A federal appeals court upended General Motors Co.’s plan to shed hundreds of customer lawsuits over ignition switch defects, ruling that such litigation was not automatically barred by the company’s 2009 bankruptcy sale to a new corporate entity.

The deal that turned “Old GM” into “New GM” to save the storied company from financial ruin doesn’t prevent pre-sale lawsuits over the deadly switch or claims by people who bought used GM cars, the appeals court in Manhattan said Wednesday. Those customers didn’t have a chance to challenge the transaction before it was approved by the U.S. Bankruptcy Court in New York seven years ago, the court said.

“New GM essentially asks that we reward debtors who conceal claims against potential creditors. We decline to do so,” the appeals court said in its ruling. “Due process applies even in a companyʹs moment of crisis.”

The decision is a setback for GM after the company won two straight victories in test trials over the ignition switch defect in millions of vehicles. The Detroit-based company also settled two other test cases before they reached a jury, including a case that would have included emotional testimony about the death of a father of five.

Egregious Claims

“Even if some claims are ultimately allowed to proceed, the plaintiffs must still prove their cases,” Jim Cain, a spokesman for GM said in a statement.

The revived lawsuits include some of the most egregious claims against the carmaker, said Robert Hilliard, a lawyer representing hundreds of GM customers including at least 300 whose cases are affected by the ruling.

“Finally they’ll have a chance at justice,” Hilliard said in a phone interview.

In its ruling, the appeals court also assailed GM’s handling of the ignition switch defect from the moment it was first discovered, giving a detailed outline of the company’s failure to fix the problem and attempts to keep it from the public.

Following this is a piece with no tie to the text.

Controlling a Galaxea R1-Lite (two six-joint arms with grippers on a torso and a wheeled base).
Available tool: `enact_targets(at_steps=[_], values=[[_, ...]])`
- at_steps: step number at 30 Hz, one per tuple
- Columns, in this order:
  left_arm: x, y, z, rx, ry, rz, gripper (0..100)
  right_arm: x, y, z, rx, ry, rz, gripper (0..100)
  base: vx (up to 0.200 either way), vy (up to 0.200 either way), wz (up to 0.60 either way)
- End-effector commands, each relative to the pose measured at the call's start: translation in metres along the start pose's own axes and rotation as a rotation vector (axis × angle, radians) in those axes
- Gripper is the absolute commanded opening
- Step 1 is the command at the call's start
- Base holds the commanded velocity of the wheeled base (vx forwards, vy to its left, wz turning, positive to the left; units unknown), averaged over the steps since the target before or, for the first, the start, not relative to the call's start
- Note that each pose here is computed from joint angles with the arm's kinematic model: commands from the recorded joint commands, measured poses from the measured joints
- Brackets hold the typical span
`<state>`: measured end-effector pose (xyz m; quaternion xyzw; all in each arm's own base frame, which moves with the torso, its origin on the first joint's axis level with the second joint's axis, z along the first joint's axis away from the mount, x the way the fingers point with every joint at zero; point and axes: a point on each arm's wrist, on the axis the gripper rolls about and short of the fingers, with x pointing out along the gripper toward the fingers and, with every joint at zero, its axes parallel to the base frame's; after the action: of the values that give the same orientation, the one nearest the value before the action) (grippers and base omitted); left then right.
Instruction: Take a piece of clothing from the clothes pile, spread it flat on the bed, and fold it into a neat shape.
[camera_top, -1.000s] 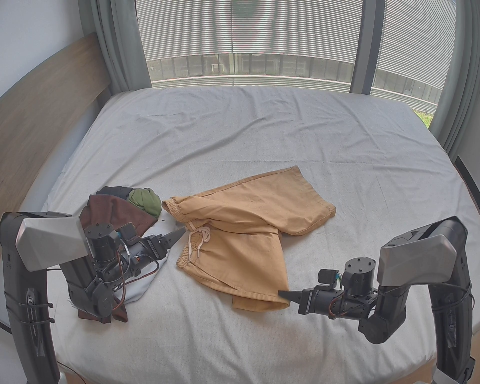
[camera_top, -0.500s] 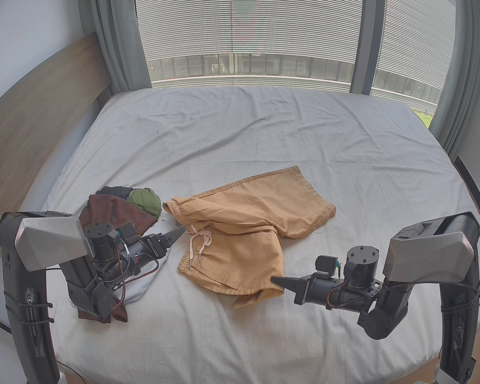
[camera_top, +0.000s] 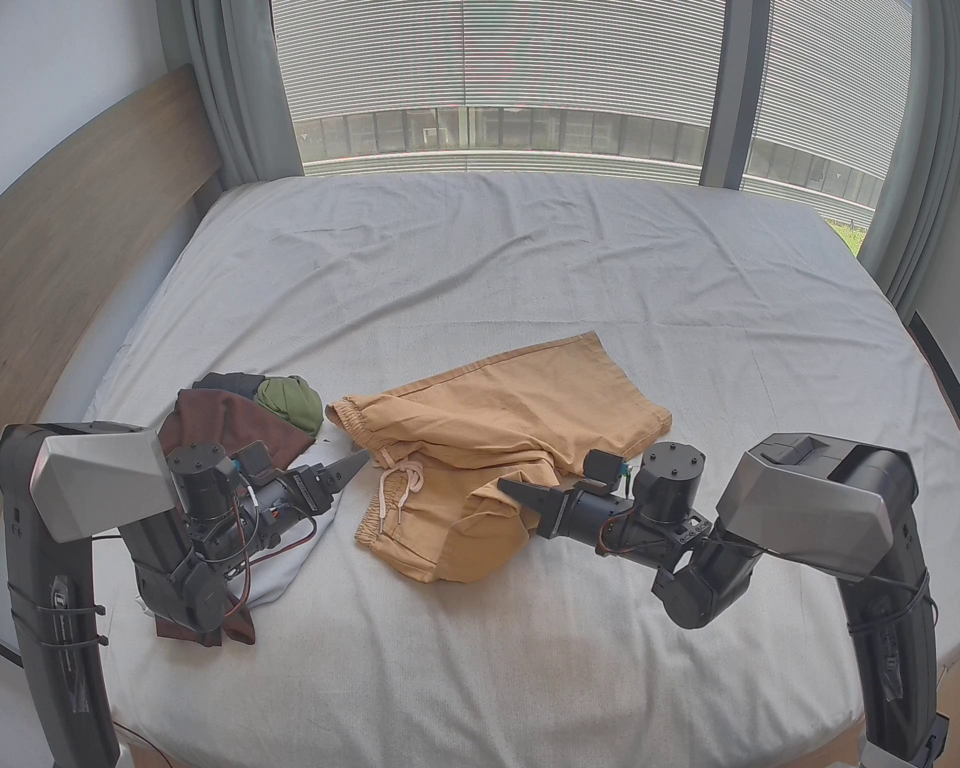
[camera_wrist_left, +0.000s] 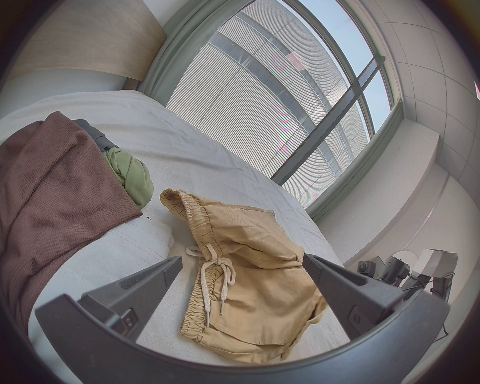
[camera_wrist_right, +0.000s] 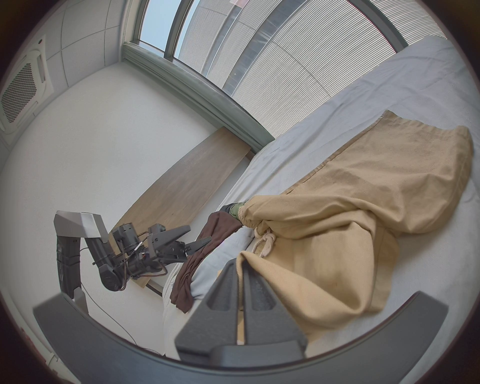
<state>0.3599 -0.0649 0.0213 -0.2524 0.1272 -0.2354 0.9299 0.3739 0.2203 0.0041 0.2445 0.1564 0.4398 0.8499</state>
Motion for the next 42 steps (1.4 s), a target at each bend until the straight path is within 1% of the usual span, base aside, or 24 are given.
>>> enact_targets(at_steps=[1,11,22,23,26,30,31,33,37,40,41,42], values=[[0.001,0.001,0.001,0.002,-0.006,0.000,100,0.022,-0.010,-0.012,0.011,0.021,0.004,0,0.000,0.000,0.00],[0.002,0.000,0.003,0.009,-0.014,-0.005,100,0.051,0.000,-0.015,0.000,0.033,0.051,0,0.000,0.000,0.00],[0.004,0.001,0.003,0.009,-0.014,-0.006,100,0.056,0.000,-0.020,-0.001,0.037,0.060,0,0.000,0.000,0.00],[0.004,0.001,0.003,0.009,-0.014,-0.006,100,0.056,0.000,-0.020,-0.001,0.037,0.060,100,0.000,0.000,0.00],[0.004,0.001,0.002,0.009,-0.012,-0.006,100,0.054,-0.002,-0.020,-0.001,0.024,0.048,100,0.000,0.000,0.00],[0.004,0.002,0.002,0.009,-0.013,-0.004,100,0.051,-0.004,-0.017,-0.002,-0.003,0.007,100,0.000,0.000,0.00],[0.003,0.002,0.003,0.008,-0.014,-0.003,100,0.047,-0.003,-0.017,0.000,-0.004,-0.009,100,0.000,0.000,0.00],[0.003,0.002,0.003,0.009,-0.016,-0.003,100,0.035,0.000,-0.006,-0.004,-0.017,-0.021,100,0.000,0.000,0.00],[0.003,0.002,0.004,0.011,-0.020,-0.005,100,0.007,-0.001,0.009,-0.004,-0.043,-0.060,100,0.000,0.000,0.00],[0.003,0.002,0.004,0.011,-0.020,-0.005,100,-0.010,-0.011,0.015,-0.005,-0.059,-0.103,100,0.000,0.000,0.00],[0.003,0.002,0.004,0.011,-0.020,-0.005,100,-0.019,-0.017,0.017,-0.010,-0.072,-0.134,100,0.000,0.000,0.00],[0.003,0.002,0.004,0.011,-0.020,-0.005,100,-0.019,-0.017,0.017,-0.010,-0.072,-0.134,100,0.000,0.000,0.00]])
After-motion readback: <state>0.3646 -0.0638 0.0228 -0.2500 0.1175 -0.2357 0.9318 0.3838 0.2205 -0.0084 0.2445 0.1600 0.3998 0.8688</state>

“At minimum, Old GM knew about moving stalls and airbag non‐deployments in certain models, and should have revealed those facts in bankruptcy,” the court said.

While GM has said top executives didn’t know the switch was a persistent problem, the company admitted in a Justice Department settlement that it knew about the defect by 2005 and concealed it from regulators between 2012 and 2014.

The case is In re Motors Liquidation Co., 15-2844, U.S. Court of Appeals for the Second Circuit (Manhattan).